A similar scenario happened to Caroline Cray, a healthcare recruiter and content creator with MCAS. She’d had severe food allergies since childhood, but after an anaphylactic reaction to nuts in her first year of college in 2017, she found herself in and out of the hospital on a near-weekly basis, her throat closing and her face puffing up in response to seemingly anything she ate, breathed, or touched. “I don’t even know how many EpiPens I took during that fall semester,” she tells SELF. When she was finally able to see a mast cell specialist and get diagnosed with the condition in 2018, the trickiest part to process, she says, was that she could react to a particular trigger—like a known allergen—or for no obvious reason at all.

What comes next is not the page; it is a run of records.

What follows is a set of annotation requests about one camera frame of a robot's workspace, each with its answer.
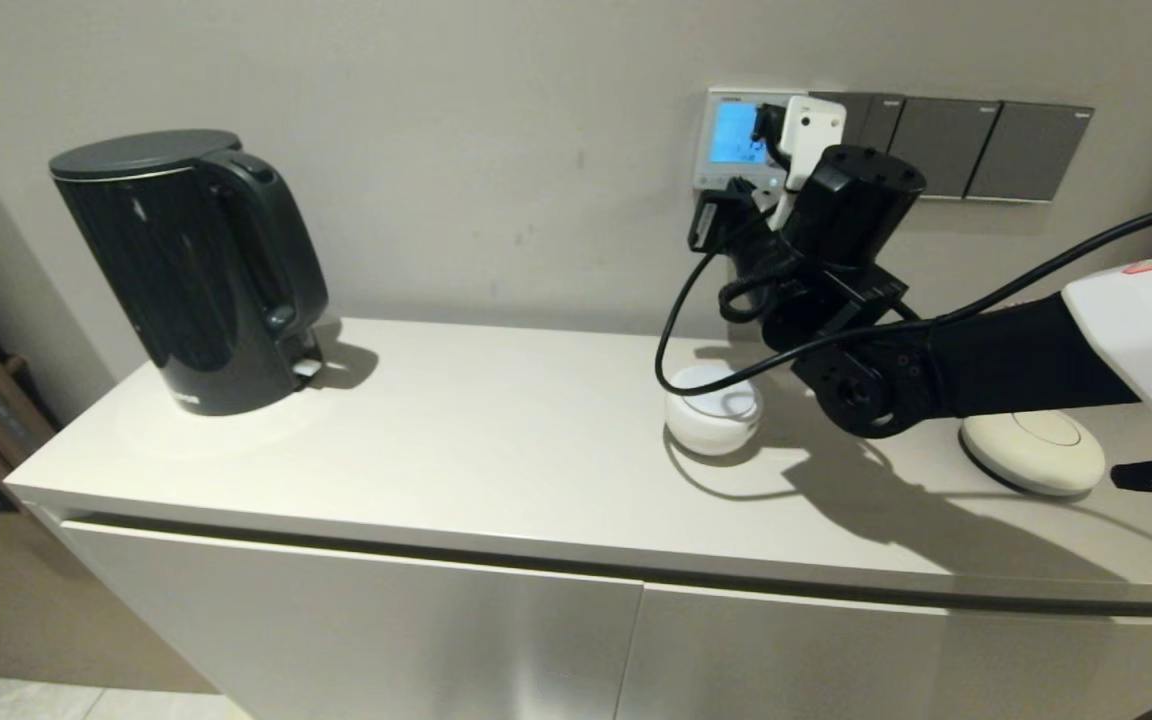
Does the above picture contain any white wall thermostat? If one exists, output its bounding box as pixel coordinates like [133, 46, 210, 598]
[693, 88, 807, 191]

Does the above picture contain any small white round device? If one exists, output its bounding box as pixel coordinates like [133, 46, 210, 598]
[665, 363, 764, 458]

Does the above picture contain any cream flat round disc device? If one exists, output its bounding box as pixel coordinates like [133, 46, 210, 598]
[959, 410, 1107, 497]

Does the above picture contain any white sideboard cabinet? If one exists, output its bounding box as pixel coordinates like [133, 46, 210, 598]
[4, 318, 1152, 720]

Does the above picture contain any black electric kettle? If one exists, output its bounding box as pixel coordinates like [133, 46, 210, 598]
[48, 128, 330, 417]

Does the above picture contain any black coiled cable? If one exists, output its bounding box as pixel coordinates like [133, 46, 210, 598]
[718, 270, 787, 323]

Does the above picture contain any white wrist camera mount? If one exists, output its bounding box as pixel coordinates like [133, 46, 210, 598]
[761, 95, 849, 231]

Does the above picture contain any grey triple rocker wall switch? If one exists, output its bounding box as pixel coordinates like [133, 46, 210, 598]
[809, 92, 907, 171]

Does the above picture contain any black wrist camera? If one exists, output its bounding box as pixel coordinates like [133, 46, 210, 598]
[751, 100, 787, 166]

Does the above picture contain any grey wall switch plate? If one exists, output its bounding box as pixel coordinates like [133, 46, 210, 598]
[966, 100, 1095, 204]
[881, 95, 1003, 201]

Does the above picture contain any long black cable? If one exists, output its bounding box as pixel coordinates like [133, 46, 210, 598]
[654, 195, 1152, 398]

What are the symptoms of MCAS?
One of the stickiest things about MCAS is the massive range of symptoms linked to it—which makes it easy for a doctor to mistake it for another condition or plop you in the mast-cell bucket preemptively while missing whatever else is at play. That’s why it’s also controversial; some experts think that MCAS is overdiagnosed, particularly when patients have a bunch of seemingly unrelated symptoms, and tests don’t add up. All the recent chatter about MCAS on social media—there are more than 130 million videos on #mcas and #mastcellactivation on TikTok and over 21,000 users in the r/MCAS subreddit—may also be leading some folks to wrongly self-diagnose, particularly if they’ve been long searching for answers. No one is sure exactly how many people have it—estimates range from less than 1% to as much as 17% of the population.